NLP in Pytorch Tutorial

Hi, I have been working on a tutorial as a fast introduction to deep learning NLP with Pytorch. I feel that the current tutorials focus mostly on CV. There are some NLP examples out there, but I didn’t find anything for beginners (which I am looking for, since we are using Pytorch for an NLP class I am TA’ing). So I wrote a tutorial. It assumes NLP knowledge and familiarity with neural nets, but not with deep learning programming.

I wanted to post the tutorial here to get feedback and also because I figure it may be helpful to some people. There are some fast explanations and a lot of code, with a few working examples (nothing state of the art, just things to get an idea). I still need to add a BiLSTM-CRF tagger for NER example, which will be the most complicated one. Here’s the link.

If you look at it, I’m happy to get any feedback. I want it to be useful to the students in my class.

9 Likes

Also checkout https://github.com/spro/practical-pytorch which has some NLP tutorials.

3 Likes

Hey, nice work and thanks for sharing!

I have some minor suggestions:

  1. make_bow_vector (cell evaluated as 91) - create vec using torch.zeros(len(word_to_idx))
  2. I’d mention that NLLLoss expects log-probabilities, but you could also use CrossEntropyLoss if you removed the log_softmax.
  3. I’d split the log_probs line in cell 101 into a few more.

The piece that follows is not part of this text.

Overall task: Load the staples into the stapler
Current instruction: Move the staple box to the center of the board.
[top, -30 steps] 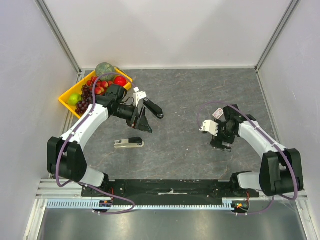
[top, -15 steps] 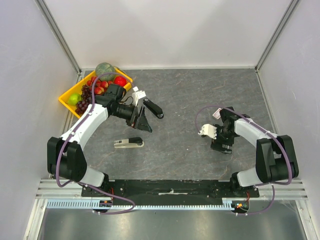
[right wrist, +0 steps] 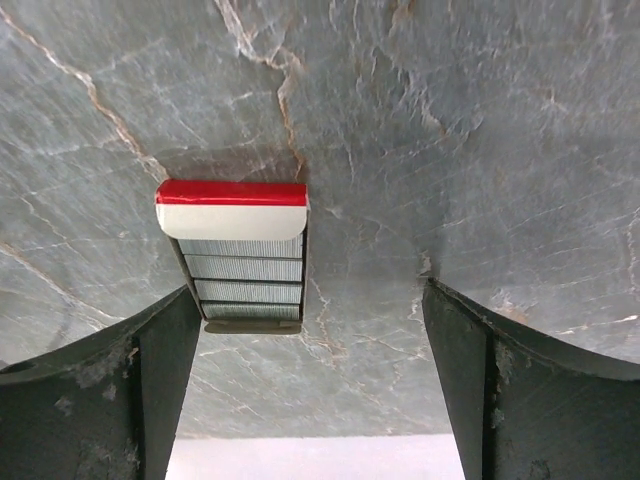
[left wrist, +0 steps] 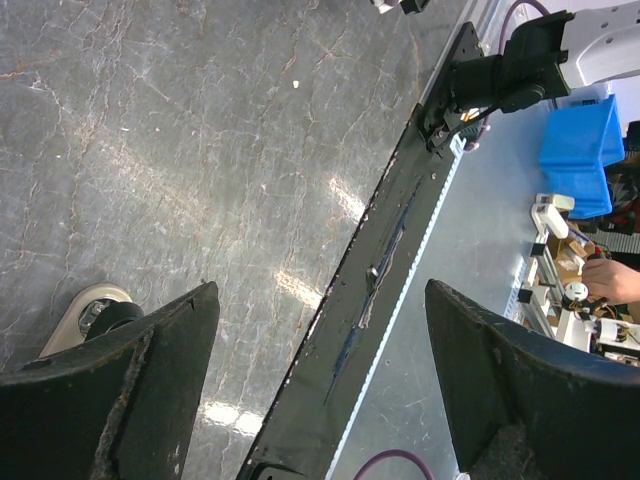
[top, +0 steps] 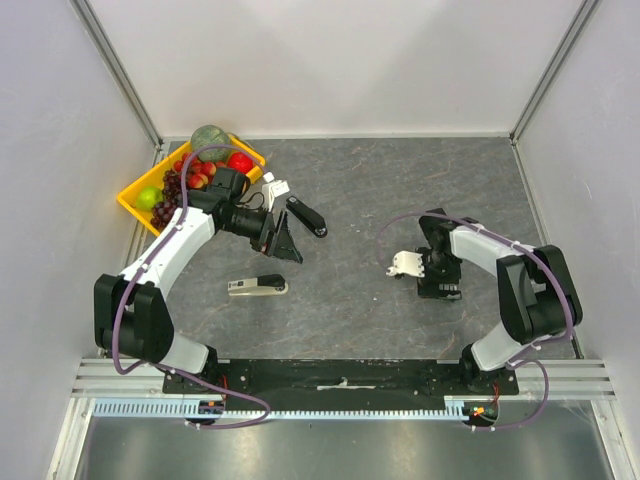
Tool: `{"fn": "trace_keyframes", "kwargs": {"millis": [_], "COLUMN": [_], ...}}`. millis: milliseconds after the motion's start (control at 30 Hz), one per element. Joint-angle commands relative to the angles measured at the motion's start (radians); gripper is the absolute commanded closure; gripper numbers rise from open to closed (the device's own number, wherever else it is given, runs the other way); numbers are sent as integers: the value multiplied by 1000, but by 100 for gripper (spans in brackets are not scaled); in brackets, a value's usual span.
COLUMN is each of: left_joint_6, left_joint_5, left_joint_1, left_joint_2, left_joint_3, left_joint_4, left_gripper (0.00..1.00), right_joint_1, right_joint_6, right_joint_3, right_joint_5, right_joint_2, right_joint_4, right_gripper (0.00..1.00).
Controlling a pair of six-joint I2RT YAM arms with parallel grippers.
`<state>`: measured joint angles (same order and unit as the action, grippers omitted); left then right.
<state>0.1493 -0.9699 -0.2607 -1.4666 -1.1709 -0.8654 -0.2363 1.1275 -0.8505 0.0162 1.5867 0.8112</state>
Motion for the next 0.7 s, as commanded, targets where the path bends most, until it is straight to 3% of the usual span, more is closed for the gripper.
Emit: {"fn": "trace_keyframes", "kwargs": {"millis": [0, 300, 667], "left_joint_6": [42, 53, 243], "left_joint_5": [-18, 13, 190], "left_joint_1": [8, 20, 35], "left_joint_2": [17, 23, -32], "left_joint_3": [4, -3, -64], "left_joint_4": [19, 8, -75], "left_gripper": [10, 10, 6], "right_joint_1": [-41, -75, -103], "right_joint_6": [49, -29, -37], "right_joint_3": [-13, -85, -111], "right_joint_5": [39, 7, 24], "right_joint_2": [88, 124, 139], "right_joint_4": [-367, -489, -544], "right_gripper": [4, 4, 2]}}
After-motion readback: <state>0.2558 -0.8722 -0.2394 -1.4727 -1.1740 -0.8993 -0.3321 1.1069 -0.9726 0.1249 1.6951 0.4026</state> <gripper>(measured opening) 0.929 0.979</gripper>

It’s not very readable with that indentation.

Also, I’d also recommend using tensor indexing to create BoW vectors, as that will likely be faster than iterating over a list in tensor constructor.

2 Likes

Hi, Thanks for the comments! I will update it when I get the chance.

1 Like

@rguthrie3, thanks for the amazing tutorial!

By any chance, did you write down a solution for the pretrained embeddings exercise?
Best,
D

I got an implementation of CBOW here. Please try to finish it yourself until check others!

1 Like

H zhutaoi, it is very nice for you to post your implementation. But I have some questions about it.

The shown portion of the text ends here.